Матье глубоко потрясло это отчаяние, эти бессвязные речи испуганного человека. Он знал, до какой степени чувствителен и слаб несчастный Моранж, а сейчас, оставшись один, без поддержки, он и вовсе пал духом, совсем растерялся и походил на беспомощного ребенка, который, упав в воду, камнем идет ко дну.

– Подождите, сейчас выясню, смогу ли я поехать с вами.

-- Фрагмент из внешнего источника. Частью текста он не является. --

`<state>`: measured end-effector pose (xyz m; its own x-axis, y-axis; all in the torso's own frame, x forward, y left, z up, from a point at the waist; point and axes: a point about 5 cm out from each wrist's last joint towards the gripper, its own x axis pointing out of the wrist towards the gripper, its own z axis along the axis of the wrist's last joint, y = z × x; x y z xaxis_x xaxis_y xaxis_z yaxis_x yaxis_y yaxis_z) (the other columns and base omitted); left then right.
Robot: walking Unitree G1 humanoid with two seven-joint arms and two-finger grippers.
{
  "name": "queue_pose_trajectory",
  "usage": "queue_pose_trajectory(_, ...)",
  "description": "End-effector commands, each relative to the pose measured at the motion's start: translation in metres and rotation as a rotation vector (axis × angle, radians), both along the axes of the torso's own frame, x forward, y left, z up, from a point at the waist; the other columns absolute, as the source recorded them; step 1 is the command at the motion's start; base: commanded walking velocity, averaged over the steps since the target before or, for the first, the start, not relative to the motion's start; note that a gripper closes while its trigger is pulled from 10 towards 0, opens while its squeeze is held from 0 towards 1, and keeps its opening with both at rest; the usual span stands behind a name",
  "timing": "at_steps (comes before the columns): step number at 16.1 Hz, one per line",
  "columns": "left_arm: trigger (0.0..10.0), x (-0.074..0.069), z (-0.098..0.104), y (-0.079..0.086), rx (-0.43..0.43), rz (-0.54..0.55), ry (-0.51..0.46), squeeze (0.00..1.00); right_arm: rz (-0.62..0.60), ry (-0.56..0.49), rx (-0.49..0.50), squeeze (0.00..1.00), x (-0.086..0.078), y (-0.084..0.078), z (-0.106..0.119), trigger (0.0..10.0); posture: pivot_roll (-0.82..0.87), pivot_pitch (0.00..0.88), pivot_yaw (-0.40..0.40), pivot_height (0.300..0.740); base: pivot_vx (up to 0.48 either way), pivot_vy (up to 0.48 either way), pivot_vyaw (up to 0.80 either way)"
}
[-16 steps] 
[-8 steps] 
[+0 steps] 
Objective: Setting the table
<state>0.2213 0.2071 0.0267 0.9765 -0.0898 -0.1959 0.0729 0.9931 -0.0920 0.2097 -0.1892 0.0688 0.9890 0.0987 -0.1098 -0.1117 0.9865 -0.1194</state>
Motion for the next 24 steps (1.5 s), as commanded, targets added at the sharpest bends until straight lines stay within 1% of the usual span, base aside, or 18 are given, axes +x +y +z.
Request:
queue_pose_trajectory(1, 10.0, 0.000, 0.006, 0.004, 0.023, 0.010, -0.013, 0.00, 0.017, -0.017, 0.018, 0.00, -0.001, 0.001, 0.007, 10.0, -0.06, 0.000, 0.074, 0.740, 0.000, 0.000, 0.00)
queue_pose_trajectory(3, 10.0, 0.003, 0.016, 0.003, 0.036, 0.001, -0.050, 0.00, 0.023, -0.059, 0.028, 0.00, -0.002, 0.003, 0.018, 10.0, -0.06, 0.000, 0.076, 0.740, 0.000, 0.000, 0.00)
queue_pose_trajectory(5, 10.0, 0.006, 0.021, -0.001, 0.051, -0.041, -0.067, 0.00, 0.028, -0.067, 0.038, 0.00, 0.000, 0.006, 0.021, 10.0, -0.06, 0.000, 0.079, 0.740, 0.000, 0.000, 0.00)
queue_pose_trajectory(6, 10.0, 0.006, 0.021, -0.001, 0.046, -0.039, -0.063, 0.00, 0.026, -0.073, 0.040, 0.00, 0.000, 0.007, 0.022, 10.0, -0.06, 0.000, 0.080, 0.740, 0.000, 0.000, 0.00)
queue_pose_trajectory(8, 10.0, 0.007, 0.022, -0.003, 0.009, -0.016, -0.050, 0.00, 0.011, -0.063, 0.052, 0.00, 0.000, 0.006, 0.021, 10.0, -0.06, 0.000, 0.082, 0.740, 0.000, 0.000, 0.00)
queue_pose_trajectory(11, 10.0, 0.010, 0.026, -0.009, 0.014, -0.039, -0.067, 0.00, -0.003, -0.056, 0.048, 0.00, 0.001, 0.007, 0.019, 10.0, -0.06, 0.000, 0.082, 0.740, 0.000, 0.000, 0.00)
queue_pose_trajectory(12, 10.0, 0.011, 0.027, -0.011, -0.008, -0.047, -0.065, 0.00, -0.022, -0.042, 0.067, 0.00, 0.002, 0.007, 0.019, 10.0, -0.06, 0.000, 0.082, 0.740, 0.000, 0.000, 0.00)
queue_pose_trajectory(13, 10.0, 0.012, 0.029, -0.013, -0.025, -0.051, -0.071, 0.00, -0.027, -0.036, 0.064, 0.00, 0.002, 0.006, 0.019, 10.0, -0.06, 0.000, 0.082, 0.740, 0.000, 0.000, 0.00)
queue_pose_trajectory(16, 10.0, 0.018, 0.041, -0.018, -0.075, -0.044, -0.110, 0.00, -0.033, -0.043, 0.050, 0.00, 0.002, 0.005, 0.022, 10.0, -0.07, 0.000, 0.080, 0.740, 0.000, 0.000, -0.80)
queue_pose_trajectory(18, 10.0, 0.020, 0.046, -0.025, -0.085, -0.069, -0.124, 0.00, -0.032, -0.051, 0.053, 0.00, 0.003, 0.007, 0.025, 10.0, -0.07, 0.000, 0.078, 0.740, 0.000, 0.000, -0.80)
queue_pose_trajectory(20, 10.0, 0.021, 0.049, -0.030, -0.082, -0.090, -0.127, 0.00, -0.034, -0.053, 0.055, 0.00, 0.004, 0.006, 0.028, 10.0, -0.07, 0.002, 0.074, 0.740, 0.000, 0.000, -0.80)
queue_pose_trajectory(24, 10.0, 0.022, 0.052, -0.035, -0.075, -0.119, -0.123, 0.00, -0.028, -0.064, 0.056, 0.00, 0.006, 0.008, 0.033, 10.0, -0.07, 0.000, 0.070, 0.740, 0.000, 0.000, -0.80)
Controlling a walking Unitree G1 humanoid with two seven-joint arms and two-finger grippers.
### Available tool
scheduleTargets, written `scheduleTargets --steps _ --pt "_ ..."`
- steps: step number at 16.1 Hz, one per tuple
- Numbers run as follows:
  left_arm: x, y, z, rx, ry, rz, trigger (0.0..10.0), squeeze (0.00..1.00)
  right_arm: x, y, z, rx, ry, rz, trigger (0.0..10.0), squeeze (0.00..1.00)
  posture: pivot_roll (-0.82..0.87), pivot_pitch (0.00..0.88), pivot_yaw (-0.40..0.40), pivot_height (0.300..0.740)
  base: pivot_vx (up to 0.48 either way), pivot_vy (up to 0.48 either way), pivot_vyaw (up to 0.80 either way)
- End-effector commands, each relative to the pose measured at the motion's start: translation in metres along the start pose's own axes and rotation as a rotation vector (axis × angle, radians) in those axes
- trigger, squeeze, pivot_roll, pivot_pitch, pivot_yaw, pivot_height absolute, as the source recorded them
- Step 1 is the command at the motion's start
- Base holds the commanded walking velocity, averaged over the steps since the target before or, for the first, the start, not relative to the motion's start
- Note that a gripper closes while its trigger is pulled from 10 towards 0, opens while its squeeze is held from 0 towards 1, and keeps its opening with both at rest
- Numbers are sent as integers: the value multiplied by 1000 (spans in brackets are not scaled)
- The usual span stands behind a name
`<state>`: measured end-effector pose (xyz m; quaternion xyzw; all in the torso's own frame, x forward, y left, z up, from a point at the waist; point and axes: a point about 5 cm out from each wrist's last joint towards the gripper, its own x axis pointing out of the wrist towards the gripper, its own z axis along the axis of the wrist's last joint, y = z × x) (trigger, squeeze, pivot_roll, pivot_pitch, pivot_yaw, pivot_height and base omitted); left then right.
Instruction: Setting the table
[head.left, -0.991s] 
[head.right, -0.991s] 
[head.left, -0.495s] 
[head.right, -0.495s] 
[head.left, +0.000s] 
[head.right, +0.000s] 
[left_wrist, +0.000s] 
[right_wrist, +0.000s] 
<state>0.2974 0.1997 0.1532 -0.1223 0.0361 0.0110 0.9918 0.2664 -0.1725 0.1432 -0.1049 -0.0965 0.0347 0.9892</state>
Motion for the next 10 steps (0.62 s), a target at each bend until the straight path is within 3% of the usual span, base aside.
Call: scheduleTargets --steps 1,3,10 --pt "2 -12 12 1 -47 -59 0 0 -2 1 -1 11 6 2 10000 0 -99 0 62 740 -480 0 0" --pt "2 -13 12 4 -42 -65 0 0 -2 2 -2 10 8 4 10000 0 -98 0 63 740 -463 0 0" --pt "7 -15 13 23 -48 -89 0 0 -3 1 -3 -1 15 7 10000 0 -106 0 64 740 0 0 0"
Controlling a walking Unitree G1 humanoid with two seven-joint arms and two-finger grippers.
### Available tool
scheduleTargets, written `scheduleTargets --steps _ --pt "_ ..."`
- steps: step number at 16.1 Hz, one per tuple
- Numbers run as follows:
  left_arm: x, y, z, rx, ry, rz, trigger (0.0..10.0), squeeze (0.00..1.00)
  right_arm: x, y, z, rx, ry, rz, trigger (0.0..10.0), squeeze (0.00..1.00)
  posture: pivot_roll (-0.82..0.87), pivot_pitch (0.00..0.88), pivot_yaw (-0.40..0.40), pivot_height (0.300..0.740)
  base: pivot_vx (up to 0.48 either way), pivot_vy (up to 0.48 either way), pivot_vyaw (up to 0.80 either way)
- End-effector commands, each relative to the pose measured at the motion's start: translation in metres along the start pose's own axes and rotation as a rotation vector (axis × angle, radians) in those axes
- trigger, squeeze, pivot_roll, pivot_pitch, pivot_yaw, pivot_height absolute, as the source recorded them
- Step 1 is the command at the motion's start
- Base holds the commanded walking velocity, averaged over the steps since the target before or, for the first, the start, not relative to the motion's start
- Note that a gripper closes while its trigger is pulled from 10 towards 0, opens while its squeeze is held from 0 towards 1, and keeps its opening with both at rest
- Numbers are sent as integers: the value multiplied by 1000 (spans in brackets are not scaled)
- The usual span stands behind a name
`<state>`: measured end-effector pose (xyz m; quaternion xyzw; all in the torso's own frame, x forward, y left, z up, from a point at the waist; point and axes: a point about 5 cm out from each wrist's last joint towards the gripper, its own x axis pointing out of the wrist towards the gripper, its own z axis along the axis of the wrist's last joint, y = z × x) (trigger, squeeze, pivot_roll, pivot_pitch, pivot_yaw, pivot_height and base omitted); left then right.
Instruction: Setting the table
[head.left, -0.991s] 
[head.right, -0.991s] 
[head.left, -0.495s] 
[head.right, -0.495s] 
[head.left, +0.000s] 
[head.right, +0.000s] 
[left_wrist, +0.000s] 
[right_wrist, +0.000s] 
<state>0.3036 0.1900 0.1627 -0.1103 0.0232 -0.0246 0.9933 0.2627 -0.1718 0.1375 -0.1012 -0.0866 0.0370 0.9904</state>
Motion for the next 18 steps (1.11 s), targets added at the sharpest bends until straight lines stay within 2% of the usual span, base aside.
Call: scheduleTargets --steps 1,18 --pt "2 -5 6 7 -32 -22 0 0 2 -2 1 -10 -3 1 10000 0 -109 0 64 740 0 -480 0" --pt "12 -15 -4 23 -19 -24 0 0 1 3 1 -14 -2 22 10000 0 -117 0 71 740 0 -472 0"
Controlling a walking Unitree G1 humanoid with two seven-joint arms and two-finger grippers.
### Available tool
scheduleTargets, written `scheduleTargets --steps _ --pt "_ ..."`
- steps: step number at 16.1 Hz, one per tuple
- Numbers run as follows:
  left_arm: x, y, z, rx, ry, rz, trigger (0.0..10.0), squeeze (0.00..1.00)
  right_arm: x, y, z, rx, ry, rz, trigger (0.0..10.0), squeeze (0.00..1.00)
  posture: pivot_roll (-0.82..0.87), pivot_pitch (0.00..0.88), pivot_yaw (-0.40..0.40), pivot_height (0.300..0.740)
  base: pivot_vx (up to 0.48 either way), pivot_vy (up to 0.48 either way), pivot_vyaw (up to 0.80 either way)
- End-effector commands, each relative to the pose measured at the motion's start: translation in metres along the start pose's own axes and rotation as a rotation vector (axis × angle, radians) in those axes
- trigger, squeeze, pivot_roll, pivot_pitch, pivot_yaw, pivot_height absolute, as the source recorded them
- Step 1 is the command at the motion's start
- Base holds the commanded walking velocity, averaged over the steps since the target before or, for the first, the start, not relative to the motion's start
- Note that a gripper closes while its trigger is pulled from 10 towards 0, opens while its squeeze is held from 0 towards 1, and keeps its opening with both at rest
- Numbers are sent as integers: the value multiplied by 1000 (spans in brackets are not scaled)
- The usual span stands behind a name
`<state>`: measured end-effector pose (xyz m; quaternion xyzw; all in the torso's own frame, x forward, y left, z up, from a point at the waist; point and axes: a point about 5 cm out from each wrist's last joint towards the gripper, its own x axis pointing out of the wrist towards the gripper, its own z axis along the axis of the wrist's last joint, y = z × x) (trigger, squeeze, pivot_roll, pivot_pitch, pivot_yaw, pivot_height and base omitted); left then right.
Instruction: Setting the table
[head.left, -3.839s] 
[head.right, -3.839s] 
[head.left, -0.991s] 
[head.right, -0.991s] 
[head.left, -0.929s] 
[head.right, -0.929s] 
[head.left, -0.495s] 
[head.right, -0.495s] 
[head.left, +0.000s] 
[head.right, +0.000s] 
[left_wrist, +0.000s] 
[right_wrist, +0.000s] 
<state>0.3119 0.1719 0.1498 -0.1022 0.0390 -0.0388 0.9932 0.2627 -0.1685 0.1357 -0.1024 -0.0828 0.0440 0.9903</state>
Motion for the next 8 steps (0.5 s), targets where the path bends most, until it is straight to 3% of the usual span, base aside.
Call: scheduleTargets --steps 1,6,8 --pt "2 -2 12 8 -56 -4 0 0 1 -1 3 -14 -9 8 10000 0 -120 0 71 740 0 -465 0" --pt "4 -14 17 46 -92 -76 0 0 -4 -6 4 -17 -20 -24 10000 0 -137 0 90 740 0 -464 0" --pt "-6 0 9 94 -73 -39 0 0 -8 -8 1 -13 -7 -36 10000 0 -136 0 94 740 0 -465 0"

Матье поспешно поднялся к Марианне и сообщил ей, что у Моранжей, очевидно, стряслось большое несчастье, бухгалтер пришел к ним просить о помощи и поддержке. Марианна тотчас решила, что нельзя отказать Моранжу, тем более что схватки у нее прекратились. Возможно даже, что она ошиблась. Она предлагает вот что: раз Моранж приехал в экипаже, пусть Матье заглянет сначала к Сегенам, предупредит Бутана и, если доктор уже свободен, попросит зайти сюда, и тогда со спокойной душой он может оказать Моранжу услугу, которую тот от них ждет.

– Ты совершенно права, ты – чудо мужественности, – сказал Матье жене, крепко целуя ее в губы. – Я пришлю к тебе Бутана и сам постараюсь вернуться как можно скорее.

Спустившись вниз, Матье заглянул в гостиную, перецеловал ребятишек, включая Рэн, которая, по-видимому, ничего не подозревала и развеселилась при мысли, что и она тоже примет участие в предстоящем завтраке у Бошенов. Матье кликнул служанку и попросил ее немедленно, пока он еще не ушел, отвести ребятишек. Он сам вывел их в сад и провожал взглядом, пока не удостоверился, что они переступили порог особняка.

В отчаянии и нетерпении Моранж даже и не подумал взглянуть на дочь и не помня себя топтался по передней.

– Готовы ли вы? Готовы ли вы наконец? – тупо твердил он. – Боже милостивый! Умоляю вас – поторопитесь!

Когда они сели в пролетку, Моранж окончательно перестал владеть собой: разбитый, подавленный, он закрыл глаза и спрятал лицо в ладони. Матье попросил заехать на проспект Д’Антен и, так как бухгалтер сказал, что это по дороге, дал кучеру адрес Сегенов, перед особняком которых, извинившись, попросил подождать. Он узнал от горничной, что г-жа Сеген наконец-то разрешилась от бремени, но боли еще не оставили ее; однако Матье успокоился, когда ему передали, что Бутан обещает не позже чем через час приехать к Фроманам.